*** Opening of EXERCISE DATA ***

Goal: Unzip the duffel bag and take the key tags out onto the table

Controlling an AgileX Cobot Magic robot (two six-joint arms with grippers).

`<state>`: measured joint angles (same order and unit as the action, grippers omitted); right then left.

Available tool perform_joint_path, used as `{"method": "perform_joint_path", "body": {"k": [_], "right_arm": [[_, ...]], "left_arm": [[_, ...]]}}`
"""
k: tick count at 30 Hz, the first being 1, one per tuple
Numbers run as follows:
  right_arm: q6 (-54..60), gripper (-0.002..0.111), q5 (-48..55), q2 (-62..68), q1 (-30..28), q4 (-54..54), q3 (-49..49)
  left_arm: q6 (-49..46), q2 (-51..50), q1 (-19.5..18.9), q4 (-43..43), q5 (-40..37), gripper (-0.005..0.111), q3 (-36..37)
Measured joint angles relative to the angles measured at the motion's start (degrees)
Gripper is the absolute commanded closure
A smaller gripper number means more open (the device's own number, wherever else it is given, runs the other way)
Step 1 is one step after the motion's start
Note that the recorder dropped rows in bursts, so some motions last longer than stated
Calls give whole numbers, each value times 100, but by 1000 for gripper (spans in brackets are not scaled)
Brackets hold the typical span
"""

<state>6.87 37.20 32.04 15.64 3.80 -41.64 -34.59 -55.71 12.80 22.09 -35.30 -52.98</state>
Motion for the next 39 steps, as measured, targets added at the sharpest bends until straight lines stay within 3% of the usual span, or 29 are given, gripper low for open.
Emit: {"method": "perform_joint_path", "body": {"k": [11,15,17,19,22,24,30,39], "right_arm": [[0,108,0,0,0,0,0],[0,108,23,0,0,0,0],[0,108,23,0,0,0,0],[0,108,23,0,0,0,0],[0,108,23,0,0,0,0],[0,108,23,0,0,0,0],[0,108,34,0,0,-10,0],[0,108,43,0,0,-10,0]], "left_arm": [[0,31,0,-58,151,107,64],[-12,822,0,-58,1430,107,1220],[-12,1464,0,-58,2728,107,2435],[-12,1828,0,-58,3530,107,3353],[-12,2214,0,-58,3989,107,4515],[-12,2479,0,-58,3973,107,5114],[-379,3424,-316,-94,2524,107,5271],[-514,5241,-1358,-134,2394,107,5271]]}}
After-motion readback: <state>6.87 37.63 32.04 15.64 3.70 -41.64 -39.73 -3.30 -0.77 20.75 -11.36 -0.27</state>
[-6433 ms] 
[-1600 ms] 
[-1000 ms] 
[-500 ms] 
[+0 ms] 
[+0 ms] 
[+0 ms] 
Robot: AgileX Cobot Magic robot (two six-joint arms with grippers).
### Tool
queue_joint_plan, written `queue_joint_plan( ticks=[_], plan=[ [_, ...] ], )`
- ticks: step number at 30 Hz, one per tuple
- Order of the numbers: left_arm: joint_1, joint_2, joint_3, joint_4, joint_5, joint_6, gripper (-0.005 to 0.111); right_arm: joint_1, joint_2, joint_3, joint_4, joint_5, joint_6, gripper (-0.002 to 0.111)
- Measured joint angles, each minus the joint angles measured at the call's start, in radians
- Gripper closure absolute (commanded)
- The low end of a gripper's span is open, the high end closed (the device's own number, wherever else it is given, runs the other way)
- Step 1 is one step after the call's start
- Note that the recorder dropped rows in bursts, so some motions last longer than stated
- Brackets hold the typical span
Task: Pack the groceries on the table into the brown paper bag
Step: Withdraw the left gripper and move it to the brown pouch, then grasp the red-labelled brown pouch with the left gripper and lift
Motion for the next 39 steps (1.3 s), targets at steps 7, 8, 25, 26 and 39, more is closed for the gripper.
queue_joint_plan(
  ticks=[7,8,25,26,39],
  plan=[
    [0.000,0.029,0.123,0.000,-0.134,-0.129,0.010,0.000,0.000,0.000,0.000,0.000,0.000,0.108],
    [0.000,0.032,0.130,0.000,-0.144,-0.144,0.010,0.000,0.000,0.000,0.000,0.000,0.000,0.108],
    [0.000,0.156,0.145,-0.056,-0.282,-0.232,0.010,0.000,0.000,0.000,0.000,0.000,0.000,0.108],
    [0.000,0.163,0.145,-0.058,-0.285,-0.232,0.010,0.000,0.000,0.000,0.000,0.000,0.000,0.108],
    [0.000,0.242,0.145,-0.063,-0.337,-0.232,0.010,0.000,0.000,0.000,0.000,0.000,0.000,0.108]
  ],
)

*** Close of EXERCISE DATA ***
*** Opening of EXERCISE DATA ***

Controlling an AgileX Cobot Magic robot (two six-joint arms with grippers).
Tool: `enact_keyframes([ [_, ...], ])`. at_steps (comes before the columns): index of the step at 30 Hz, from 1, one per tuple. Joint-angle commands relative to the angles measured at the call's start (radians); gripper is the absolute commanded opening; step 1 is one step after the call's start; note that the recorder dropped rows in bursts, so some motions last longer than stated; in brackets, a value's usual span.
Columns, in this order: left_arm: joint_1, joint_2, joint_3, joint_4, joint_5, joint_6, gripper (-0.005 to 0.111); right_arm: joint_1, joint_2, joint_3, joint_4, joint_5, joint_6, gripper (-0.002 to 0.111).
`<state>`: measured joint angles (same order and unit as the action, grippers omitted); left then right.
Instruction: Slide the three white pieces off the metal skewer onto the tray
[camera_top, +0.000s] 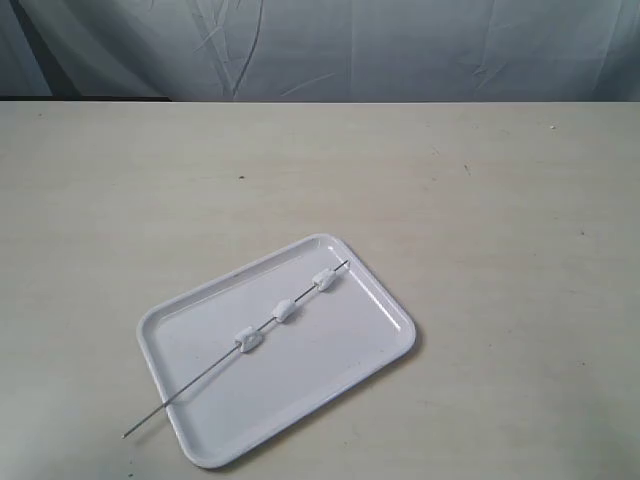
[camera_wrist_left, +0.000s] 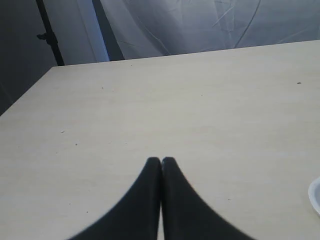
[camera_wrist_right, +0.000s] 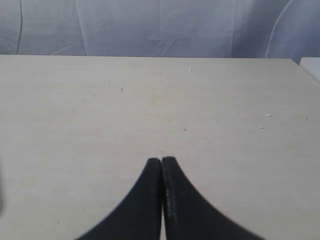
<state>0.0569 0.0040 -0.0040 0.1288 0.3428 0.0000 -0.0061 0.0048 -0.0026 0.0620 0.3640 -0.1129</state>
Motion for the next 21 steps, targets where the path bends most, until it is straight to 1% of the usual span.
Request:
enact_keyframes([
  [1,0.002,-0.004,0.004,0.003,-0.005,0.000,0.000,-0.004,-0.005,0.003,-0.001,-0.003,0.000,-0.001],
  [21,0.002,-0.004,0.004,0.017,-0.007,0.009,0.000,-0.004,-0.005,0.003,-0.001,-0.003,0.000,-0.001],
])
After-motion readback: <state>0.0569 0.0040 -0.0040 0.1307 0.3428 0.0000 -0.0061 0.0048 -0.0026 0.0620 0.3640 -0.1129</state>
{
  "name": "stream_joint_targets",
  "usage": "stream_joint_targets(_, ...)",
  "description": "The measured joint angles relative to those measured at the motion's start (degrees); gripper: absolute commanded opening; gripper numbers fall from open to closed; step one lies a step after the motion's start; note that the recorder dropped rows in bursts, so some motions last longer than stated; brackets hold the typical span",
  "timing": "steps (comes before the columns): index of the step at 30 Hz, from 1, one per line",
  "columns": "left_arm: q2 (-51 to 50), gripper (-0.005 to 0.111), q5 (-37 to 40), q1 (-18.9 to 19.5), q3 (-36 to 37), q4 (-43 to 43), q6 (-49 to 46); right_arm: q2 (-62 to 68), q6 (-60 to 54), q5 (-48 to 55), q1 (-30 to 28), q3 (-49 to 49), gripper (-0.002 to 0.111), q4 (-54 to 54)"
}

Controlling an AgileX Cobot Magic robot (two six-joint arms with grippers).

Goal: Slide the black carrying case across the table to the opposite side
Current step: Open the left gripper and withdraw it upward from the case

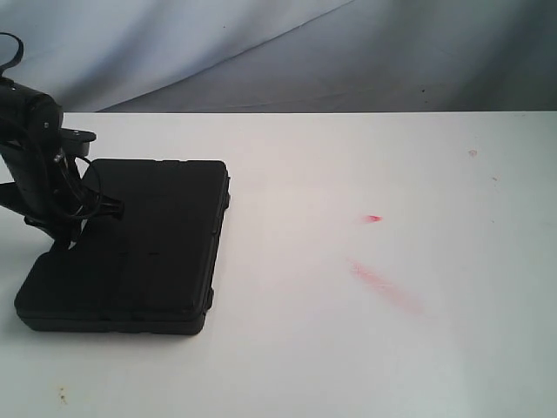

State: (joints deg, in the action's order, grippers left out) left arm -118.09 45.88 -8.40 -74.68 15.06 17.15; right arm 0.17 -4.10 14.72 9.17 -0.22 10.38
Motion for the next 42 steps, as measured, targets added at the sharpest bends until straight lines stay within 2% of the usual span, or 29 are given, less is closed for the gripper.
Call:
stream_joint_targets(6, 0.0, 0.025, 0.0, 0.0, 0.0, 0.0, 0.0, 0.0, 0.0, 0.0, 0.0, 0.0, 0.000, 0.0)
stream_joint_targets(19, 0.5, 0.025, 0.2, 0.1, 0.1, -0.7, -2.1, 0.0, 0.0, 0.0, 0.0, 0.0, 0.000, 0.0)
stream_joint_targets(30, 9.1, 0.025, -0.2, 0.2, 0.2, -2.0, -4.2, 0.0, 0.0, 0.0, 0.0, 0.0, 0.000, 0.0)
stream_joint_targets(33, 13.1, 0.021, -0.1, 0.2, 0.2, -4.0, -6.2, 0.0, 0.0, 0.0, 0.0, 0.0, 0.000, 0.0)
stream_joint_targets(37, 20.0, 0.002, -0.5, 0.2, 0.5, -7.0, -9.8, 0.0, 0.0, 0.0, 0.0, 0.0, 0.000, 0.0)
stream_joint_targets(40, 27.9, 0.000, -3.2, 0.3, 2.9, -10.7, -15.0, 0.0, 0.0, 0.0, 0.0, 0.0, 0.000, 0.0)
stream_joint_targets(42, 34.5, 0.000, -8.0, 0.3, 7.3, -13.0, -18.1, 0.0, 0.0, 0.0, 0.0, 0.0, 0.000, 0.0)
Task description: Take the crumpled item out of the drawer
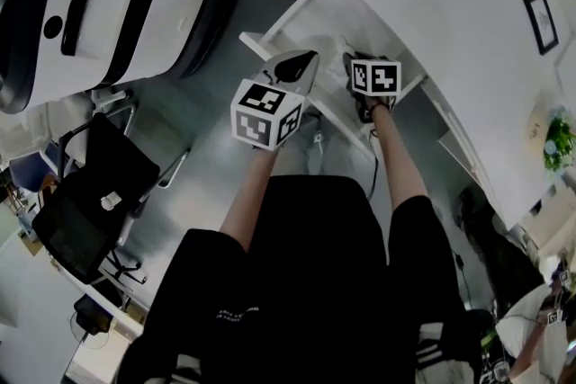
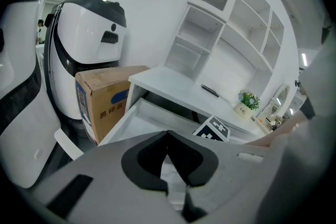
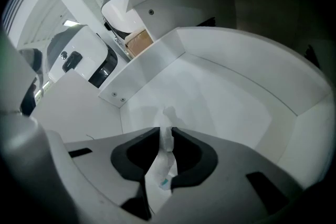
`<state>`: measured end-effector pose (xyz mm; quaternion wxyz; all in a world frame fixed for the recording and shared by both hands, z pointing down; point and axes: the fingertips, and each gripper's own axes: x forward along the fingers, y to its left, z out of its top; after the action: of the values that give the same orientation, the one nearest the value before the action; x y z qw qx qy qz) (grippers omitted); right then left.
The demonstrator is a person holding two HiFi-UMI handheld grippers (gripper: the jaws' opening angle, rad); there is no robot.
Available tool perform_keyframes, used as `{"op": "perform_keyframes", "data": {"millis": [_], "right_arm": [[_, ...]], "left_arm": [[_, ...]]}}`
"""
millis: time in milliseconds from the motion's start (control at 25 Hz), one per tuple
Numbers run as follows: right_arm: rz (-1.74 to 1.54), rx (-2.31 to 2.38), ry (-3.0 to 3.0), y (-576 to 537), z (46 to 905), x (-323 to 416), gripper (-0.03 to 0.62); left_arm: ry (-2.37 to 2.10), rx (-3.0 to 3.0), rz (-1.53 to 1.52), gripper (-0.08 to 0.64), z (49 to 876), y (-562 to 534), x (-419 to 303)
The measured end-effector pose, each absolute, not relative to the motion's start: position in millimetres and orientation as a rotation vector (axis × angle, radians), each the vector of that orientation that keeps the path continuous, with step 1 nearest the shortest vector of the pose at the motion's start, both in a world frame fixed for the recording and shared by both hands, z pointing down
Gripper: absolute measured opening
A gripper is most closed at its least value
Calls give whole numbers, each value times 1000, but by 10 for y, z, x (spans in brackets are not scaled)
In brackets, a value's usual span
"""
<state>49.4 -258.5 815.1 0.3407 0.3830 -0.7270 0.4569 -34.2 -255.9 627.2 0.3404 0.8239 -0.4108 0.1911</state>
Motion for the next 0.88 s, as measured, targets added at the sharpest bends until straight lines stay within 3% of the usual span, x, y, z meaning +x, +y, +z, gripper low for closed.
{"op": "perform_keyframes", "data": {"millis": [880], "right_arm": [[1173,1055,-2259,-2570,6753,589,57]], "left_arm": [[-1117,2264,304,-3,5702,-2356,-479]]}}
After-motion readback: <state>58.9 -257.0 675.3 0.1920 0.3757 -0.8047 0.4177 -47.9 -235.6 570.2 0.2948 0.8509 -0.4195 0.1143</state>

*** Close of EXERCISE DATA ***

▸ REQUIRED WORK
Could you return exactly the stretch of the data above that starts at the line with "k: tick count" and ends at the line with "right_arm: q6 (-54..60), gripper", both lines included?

▸ RESULT
k: tick count at 30 Hz, the first being 1, one per tuple
Numbers run as follows:
  right_arm: q6 (-54..60), gripper (-0.002..0.111), q5 (-48..55), q2 (-62..68), q1 (-30..28), q4 (-54..54), q3 (-49..49)

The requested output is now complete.